(WHAT IS EXPECTED) Your task is to reproduce the listing exactly, without its images.

(GIVEN MATERIAL)
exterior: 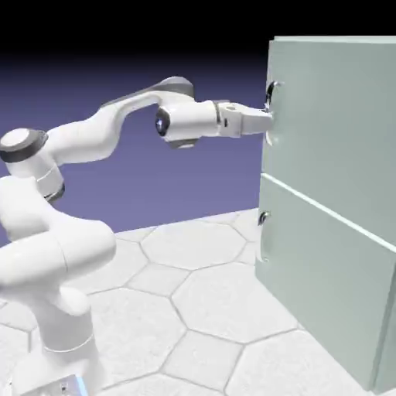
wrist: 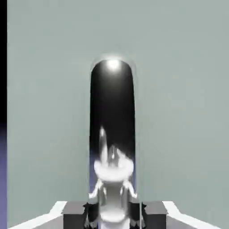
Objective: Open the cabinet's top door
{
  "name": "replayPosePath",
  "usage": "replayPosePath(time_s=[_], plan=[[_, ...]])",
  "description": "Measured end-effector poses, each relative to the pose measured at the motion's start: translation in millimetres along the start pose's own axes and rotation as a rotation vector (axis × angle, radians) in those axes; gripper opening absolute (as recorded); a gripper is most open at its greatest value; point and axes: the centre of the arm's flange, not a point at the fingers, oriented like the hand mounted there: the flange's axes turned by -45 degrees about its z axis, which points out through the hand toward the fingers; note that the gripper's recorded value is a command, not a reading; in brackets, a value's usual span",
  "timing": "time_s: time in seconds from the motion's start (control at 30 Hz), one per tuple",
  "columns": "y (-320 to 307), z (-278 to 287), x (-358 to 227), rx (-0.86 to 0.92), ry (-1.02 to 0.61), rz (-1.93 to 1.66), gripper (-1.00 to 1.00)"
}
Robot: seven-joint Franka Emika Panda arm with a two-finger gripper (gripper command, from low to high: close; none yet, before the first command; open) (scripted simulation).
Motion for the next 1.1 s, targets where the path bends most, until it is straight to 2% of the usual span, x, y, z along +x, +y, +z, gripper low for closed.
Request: replayPosePath(time_s=[0.5,1.1], plan=[[78,-142,0,0.356,0.000,0.000,-1.00],[178,-234,0,0.653,0.000,0.000,-1.00]])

(SOLUTION TO THIS EXERCISE)
exterior: 
wrist: 
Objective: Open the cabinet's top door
{
  "name": "replayPosePath",
  "usage": "replayPosePath(time_s=[_], plan=[[_, ...]])",
  "description": "Measured end-effector poses, each relative to the pose measured at the motion's start: translation in millimetres along the start pose's own axes and rotation as a rotation vector (axis × angle, radians) in those axes; gripper opening absolute (as recorded); a gripper is most open at its greatest value; point and axes: the centre of the arm's flange, not a point at the fingers, oriented like the hand mounted there: the flange's axes turned by -45 degrees about its z axis, which points out through the hand toward the fingers; note that the gripper's recorded value is a command, not a reading; in brackets, a value's usual span",
  "timing": "time_s: time in seconds from the motion's start (control at 30 Hz), one per tuple",
  "columns": "y (-320 to 307), z (-278 to 287), x (-358 to 227), rx (-0.86 to 0.92), ry (-1.02 to 0.61), rz (-1.93 to 1.66), gripper (-1.00 to 1.00)"
}
Robot: seven-joint Franka Emika Panda arm with a two-finger gripper (gripper command, from low to high: close; none yet, before the first command; open) (scripted simulation).
Motion for the next 1.1 s, targets where the path bends most, until it is straight to 2% of the usual span, x, y, z along +x, +y, +z, gripper low for closed.
Request: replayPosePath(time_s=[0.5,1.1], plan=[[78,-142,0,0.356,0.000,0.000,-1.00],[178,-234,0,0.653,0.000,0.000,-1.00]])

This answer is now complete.